What to do: Tell how many lines in the data below contain "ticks", using one number as the whole reply.

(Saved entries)

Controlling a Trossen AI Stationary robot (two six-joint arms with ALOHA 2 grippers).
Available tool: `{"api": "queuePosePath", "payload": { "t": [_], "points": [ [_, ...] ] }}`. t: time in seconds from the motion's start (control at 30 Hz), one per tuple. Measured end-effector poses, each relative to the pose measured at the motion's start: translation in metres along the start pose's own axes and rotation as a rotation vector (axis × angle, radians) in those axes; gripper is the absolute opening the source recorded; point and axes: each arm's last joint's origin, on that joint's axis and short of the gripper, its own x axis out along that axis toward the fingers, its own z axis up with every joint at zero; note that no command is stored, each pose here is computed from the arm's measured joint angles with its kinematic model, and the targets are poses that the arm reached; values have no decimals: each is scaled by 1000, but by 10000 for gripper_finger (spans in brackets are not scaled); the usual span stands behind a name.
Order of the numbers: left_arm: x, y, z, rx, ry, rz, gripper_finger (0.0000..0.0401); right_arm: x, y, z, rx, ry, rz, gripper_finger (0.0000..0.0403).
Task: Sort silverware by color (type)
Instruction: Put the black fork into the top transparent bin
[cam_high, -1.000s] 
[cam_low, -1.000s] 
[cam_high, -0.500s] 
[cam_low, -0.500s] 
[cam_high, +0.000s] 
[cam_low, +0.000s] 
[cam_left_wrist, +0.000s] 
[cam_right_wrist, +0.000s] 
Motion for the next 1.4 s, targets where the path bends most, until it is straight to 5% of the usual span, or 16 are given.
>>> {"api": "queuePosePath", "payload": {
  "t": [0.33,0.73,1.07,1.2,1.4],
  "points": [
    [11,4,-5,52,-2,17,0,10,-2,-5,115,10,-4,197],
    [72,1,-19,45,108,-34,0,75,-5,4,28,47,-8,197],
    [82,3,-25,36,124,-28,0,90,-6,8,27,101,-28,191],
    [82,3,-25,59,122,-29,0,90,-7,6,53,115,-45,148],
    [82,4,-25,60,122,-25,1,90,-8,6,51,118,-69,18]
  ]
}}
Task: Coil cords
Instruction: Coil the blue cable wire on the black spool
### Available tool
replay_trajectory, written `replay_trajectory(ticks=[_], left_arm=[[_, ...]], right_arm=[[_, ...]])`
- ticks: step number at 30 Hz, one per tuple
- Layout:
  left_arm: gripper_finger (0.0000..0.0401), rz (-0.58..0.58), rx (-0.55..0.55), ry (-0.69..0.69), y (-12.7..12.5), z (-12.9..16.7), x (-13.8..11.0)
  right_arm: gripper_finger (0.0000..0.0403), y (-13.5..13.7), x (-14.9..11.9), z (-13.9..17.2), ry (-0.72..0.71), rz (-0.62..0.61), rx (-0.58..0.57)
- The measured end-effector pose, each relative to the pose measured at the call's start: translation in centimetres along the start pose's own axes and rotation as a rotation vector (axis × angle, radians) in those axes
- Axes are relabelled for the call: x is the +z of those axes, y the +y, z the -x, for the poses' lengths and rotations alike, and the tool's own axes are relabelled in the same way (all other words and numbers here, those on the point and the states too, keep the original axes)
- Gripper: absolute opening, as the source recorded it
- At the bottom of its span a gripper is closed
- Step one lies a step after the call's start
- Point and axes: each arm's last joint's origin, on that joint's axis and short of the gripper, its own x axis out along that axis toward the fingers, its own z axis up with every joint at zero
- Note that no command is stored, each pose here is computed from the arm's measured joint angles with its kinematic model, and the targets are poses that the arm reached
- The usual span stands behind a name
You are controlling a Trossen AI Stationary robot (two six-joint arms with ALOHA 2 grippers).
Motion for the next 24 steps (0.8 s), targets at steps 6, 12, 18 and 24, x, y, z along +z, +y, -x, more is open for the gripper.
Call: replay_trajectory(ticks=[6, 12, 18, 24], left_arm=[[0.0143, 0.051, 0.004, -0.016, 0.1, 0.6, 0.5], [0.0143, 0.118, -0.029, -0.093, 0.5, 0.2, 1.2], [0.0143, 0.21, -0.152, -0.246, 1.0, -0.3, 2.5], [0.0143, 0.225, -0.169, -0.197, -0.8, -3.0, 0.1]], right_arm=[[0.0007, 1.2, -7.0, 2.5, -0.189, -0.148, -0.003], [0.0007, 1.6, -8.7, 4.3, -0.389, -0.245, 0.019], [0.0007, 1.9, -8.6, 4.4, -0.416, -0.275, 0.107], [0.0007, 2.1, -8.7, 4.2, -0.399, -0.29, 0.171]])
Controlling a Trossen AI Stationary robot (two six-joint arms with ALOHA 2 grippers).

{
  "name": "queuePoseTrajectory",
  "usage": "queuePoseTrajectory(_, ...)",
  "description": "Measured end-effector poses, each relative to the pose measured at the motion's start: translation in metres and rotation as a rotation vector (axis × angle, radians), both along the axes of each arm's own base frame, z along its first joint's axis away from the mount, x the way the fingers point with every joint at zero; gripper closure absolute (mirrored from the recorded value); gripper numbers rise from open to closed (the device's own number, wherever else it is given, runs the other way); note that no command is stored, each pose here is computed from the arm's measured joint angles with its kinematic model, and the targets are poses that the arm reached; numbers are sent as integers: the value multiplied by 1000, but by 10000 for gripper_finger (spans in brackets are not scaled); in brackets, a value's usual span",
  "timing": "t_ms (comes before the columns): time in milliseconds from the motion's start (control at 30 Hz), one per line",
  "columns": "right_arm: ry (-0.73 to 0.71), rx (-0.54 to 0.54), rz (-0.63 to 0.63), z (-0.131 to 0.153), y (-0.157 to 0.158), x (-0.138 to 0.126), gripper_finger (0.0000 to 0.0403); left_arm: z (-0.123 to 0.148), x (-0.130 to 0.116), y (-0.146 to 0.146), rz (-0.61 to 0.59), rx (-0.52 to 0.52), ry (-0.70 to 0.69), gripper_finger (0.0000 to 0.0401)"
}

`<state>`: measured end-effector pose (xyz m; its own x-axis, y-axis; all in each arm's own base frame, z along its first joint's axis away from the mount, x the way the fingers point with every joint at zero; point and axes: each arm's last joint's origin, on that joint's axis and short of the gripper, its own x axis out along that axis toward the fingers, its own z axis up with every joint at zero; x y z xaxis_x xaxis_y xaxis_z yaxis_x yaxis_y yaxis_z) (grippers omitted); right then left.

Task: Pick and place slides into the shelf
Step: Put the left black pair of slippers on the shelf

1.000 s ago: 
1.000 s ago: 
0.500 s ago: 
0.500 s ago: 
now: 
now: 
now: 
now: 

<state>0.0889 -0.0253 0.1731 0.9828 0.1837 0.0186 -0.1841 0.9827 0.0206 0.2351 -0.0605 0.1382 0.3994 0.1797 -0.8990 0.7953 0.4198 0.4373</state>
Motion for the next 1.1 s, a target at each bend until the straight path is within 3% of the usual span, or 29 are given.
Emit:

Task answer: 3